- _EXERCISE BRIEF_
Where "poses" occurs in a line of the entries below, copy that line.

======== RECORD EXTRACTS ========

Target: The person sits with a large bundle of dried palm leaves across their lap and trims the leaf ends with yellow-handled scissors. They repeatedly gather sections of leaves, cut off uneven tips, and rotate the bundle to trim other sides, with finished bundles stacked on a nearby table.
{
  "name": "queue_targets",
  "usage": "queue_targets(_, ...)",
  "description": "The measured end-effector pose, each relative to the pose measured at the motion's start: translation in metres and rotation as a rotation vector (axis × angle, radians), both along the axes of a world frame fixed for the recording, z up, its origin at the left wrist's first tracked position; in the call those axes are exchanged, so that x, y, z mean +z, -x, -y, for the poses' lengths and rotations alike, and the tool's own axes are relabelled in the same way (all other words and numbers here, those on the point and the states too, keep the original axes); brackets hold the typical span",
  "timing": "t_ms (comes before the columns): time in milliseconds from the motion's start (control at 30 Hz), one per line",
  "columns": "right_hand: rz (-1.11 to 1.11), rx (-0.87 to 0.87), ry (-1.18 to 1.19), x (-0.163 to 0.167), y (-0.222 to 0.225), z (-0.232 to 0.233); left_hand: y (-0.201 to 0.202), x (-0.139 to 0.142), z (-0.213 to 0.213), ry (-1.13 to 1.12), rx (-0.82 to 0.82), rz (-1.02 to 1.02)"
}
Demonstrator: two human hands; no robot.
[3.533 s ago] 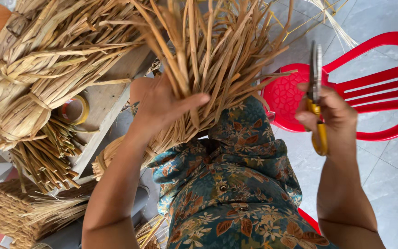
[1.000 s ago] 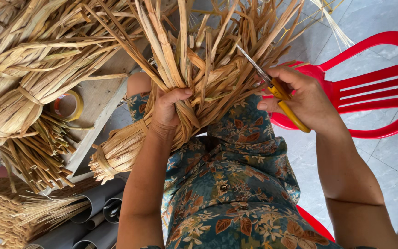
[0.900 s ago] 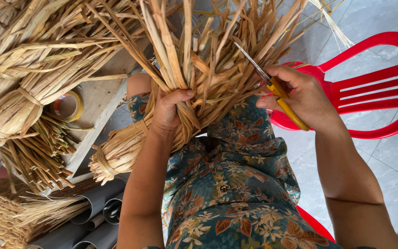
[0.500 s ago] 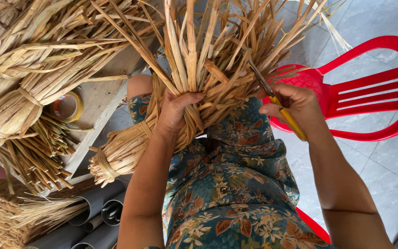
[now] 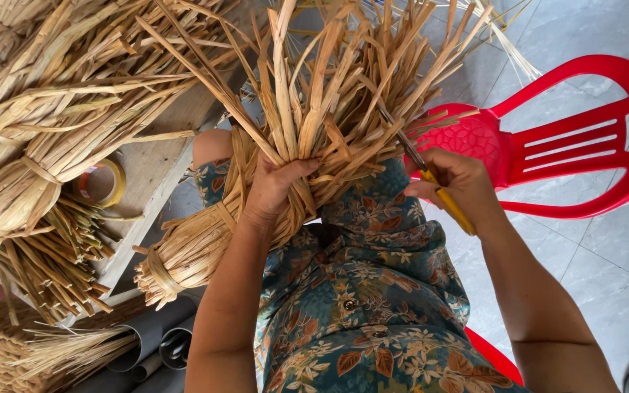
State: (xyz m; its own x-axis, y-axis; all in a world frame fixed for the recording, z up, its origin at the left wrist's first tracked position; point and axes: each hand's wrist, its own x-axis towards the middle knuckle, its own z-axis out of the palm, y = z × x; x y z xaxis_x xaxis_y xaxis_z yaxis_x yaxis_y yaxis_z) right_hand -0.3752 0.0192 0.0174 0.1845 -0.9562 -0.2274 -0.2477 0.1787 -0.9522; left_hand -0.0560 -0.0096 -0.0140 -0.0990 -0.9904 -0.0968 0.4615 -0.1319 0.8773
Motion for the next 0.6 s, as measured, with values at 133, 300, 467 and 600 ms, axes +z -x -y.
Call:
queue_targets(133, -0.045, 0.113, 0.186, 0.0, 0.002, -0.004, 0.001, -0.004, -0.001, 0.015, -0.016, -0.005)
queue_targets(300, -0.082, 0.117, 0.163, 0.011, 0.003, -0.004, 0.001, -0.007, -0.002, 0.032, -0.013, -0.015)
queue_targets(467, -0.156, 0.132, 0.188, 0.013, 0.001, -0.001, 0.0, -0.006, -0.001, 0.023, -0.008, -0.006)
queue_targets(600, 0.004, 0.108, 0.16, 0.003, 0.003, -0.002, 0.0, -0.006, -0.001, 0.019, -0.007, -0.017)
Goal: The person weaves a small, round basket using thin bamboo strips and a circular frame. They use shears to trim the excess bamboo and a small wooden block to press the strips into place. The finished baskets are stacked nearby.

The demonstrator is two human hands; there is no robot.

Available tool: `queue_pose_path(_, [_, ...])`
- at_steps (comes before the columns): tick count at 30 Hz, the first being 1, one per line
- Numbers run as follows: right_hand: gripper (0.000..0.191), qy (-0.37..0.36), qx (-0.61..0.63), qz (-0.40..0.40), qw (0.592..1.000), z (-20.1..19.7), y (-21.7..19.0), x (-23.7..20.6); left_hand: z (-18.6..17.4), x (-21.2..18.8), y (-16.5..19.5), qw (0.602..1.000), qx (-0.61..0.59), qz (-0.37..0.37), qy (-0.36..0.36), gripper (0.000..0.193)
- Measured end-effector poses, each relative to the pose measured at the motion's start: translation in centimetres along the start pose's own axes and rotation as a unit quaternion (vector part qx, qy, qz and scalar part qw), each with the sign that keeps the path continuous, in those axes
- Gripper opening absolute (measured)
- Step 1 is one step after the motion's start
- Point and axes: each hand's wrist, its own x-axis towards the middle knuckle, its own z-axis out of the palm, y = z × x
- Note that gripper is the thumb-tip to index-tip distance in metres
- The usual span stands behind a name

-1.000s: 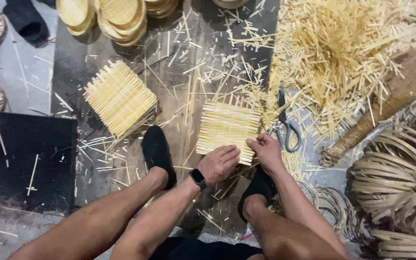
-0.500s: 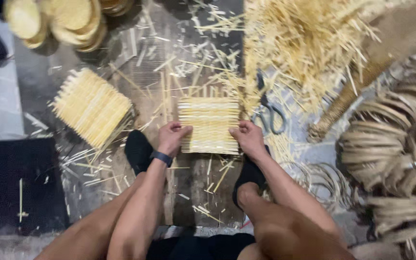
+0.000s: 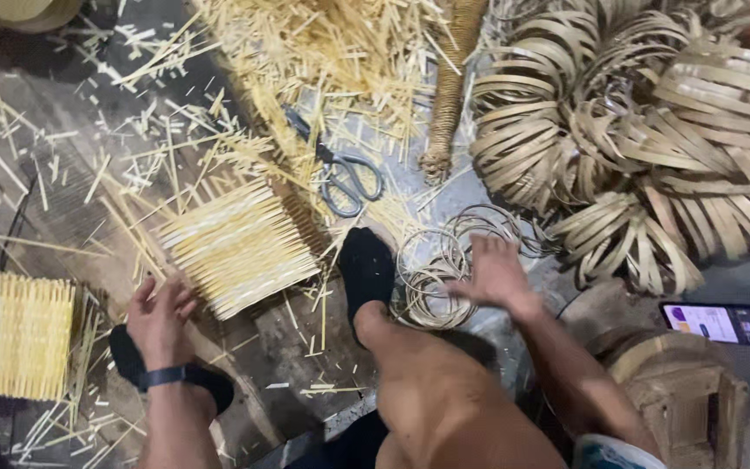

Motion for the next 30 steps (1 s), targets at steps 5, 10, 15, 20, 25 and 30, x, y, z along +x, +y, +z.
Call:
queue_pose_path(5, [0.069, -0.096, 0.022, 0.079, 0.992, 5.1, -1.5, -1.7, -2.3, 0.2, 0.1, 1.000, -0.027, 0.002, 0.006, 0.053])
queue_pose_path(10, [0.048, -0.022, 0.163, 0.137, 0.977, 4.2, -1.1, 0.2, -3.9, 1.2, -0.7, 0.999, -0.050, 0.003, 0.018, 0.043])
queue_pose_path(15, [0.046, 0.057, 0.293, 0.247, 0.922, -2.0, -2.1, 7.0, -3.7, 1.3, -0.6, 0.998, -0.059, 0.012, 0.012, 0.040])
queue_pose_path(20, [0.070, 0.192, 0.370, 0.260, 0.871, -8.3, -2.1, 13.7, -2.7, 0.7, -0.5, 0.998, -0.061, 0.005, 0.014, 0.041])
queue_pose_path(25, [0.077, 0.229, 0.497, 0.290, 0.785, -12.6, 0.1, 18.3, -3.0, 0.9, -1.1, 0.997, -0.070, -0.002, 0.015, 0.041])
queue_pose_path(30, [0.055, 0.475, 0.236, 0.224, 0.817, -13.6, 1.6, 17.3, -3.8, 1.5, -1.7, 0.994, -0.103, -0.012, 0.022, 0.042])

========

- _TASK RESULT_
  "description": "The measured end-effector pose, each relative to the pose measured at the motion's start: translation in metres and rotation as a rotation vector (axis × angle, radians), both along the axes of a world frame fixed for the recording, z up, its origin at the left wrist's first tracked position; in the call those axes are exchanged, so that x, y, z mean +z, -x, -y, for the poses' lengths and rotations alike, and the tool's own axes are relabelled in the same way (all other words and numbers here, those on the point and the states too, keep the original axes); brackets hold the typical span",
- Measured end-effector poses, each relative to the pose measured at the motion's start: translation in centimetres along the start pose's own axes and rotation as a unit quaternion (vector part qx, qy, qz and scalar part qw), each with the sign that keeps the path continuous, in those axes

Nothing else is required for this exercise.